- Data excerpts -
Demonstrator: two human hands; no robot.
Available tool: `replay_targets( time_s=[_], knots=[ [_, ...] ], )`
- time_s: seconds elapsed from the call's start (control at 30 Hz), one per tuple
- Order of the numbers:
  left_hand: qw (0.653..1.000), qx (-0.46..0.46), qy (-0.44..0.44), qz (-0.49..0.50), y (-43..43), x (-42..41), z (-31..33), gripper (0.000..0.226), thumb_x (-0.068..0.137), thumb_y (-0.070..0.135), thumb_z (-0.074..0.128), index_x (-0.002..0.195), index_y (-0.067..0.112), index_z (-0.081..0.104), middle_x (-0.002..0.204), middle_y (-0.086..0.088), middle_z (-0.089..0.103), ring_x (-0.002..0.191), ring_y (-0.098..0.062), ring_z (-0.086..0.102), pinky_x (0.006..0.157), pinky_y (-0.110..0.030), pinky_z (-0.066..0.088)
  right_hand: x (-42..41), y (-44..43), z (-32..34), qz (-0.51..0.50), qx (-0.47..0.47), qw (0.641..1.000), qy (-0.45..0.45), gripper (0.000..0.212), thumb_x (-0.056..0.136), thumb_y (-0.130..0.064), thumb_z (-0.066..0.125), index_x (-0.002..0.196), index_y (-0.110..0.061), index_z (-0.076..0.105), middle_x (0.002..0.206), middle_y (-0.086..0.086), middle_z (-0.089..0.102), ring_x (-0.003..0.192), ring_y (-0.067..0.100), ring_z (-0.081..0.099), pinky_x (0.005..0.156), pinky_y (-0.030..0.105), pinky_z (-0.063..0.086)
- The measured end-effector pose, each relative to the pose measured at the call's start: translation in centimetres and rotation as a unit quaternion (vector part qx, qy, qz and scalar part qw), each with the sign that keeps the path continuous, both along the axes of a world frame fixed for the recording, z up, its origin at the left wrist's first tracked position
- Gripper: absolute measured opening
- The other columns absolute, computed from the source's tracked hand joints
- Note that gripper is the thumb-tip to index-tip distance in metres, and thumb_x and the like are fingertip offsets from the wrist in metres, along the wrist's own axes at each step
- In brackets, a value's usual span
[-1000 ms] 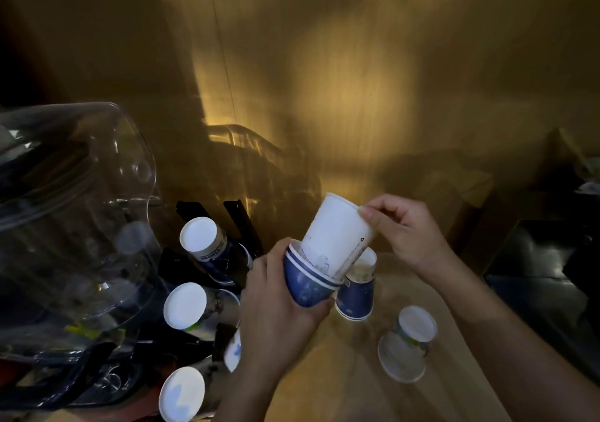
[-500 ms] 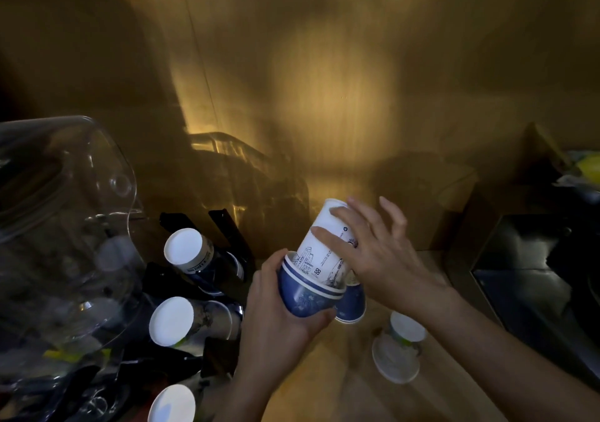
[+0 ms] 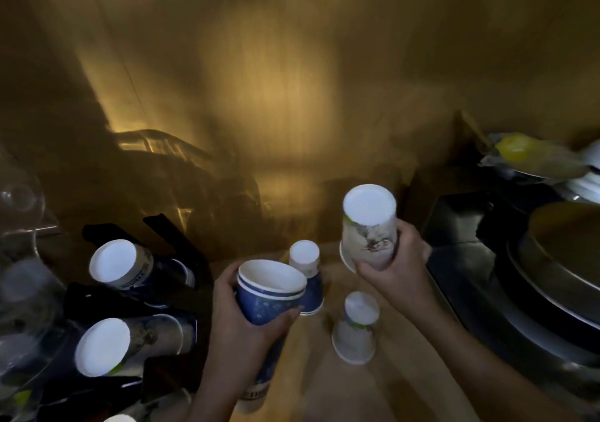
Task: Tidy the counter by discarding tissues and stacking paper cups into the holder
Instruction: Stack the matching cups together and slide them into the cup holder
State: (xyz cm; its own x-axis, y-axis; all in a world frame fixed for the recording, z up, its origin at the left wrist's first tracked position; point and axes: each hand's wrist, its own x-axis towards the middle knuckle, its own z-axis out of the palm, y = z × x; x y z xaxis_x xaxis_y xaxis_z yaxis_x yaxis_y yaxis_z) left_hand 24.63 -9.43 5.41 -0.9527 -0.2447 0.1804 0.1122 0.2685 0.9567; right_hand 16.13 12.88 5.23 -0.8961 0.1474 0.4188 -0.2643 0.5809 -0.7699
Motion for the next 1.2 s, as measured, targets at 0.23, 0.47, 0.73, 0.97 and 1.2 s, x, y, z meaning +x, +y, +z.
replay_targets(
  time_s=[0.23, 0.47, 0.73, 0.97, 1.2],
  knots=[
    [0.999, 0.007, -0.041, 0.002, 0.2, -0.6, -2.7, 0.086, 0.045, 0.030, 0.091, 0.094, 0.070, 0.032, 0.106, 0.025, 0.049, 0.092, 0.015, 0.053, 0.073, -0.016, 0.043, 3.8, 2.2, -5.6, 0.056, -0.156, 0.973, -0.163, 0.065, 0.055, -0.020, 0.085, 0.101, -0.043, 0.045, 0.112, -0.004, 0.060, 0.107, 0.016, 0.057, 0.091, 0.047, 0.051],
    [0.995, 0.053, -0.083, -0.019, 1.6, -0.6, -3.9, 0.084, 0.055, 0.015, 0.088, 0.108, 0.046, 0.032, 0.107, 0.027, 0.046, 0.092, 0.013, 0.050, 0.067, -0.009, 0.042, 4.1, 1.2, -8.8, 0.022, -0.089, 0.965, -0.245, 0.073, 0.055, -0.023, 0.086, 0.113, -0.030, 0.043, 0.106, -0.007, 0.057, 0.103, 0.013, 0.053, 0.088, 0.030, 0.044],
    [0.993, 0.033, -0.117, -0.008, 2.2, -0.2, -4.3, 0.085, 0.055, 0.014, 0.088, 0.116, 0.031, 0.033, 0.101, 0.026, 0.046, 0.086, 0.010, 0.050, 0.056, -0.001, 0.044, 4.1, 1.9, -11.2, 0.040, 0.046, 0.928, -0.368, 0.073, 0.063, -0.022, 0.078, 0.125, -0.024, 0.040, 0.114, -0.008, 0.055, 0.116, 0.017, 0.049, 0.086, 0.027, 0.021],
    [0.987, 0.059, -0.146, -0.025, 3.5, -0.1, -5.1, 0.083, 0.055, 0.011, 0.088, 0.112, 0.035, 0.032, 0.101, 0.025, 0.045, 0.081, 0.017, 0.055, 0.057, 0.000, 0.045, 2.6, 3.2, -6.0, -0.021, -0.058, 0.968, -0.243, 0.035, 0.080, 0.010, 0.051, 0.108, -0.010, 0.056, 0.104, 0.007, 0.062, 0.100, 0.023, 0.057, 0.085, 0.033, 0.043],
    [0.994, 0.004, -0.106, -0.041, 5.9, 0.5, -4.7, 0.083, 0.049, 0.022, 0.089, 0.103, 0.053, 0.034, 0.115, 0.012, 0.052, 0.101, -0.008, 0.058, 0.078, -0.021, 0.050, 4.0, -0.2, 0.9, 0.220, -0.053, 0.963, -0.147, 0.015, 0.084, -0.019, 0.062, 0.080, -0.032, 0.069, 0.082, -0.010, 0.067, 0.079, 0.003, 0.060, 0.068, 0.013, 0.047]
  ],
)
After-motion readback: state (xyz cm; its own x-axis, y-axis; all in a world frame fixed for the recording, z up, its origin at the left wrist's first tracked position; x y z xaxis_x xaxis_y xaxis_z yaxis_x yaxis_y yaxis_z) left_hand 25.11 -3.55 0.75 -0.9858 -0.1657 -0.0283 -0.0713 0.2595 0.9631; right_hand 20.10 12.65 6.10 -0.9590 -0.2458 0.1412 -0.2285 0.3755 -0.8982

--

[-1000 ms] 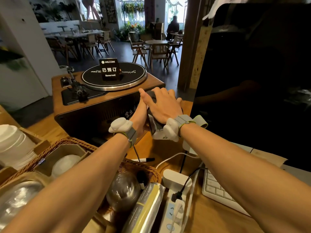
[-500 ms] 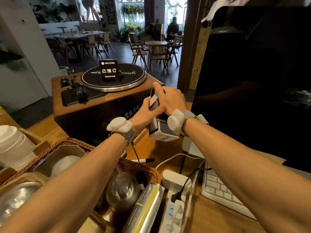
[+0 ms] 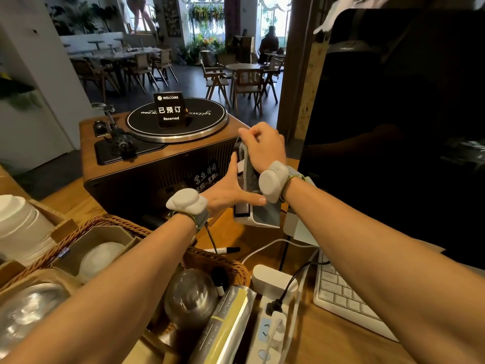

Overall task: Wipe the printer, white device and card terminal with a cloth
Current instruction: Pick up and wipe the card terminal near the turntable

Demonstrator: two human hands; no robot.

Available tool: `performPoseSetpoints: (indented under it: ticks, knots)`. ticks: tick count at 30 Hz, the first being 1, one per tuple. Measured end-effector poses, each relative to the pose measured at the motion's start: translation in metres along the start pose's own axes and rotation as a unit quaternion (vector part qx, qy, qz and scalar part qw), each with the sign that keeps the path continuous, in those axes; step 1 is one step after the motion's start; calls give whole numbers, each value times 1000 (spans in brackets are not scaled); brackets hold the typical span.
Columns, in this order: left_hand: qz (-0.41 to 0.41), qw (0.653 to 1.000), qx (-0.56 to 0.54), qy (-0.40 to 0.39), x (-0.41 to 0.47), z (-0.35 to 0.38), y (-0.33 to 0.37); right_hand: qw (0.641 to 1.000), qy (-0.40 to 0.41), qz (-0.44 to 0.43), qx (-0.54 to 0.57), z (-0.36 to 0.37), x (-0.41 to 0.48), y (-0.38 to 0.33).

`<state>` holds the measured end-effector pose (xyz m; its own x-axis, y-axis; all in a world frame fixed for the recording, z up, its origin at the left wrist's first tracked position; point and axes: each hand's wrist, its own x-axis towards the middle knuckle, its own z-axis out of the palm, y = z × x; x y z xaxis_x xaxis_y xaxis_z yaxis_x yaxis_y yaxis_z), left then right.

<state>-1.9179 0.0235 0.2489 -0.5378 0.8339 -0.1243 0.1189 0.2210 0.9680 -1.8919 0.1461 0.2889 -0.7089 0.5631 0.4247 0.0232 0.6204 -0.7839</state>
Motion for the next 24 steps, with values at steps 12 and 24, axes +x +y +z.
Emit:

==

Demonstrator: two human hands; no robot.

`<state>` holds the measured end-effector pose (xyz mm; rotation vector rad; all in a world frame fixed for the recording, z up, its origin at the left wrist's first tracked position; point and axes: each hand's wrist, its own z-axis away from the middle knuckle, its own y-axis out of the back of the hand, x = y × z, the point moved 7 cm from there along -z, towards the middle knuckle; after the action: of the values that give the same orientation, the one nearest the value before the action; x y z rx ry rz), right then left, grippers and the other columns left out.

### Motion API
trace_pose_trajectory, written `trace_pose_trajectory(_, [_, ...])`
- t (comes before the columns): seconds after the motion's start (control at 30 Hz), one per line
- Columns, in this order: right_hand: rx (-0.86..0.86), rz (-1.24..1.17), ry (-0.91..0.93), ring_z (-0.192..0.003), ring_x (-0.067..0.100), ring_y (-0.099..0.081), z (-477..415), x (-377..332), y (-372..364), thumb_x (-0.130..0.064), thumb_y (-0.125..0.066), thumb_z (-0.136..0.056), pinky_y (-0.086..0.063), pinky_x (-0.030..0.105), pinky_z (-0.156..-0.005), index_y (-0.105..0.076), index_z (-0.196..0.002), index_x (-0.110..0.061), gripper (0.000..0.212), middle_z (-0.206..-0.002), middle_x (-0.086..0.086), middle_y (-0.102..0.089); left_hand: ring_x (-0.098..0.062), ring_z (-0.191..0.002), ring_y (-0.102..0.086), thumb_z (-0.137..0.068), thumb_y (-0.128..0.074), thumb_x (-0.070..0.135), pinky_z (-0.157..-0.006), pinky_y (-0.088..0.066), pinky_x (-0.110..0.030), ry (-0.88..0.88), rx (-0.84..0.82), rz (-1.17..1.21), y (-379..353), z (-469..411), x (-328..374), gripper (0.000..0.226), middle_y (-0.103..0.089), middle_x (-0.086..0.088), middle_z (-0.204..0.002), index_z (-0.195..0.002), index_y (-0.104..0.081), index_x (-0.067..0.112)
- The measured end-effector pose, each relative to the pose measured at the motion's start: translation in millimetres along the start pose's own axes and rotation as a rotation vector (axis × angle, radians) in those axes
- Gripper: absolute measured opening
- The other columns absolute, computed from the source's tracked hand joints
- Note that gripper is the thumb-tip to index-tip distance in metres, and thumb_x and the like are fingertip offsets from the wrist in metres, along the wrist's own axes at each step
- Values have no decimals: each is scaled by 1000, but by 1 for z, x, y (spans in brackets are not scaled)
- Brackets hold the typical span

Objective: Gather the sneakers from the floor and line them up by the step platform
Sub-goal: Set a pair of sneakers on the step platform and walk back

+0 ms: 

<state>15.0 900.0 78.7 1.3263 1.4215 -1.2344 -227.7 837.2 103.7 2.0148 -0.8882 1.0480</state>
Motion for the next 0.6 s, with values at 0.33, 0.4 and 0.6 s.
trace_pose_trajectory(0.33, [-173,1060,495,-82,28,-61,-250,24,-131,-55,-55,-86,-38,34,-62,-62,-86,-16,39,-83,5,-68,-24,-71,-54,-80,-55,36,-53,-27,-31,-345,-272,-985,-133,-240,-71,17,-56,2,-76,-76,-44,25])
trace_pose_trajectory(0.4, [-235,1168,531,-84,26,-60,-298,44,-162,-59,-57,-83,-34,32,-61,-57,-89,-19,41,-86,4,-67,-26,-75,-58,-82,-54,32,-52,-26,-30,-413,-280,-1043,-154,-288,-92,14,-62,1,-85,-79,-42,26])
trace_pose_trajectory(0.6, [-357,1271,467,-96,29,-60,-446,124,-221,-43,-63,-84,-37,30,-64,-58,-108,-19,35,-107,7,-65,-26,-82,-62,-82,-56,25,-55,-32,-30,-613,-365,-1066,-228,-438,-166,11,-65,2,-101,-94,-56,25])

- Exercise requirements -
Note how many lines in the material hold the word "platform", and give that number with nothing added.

- Result of the task -
2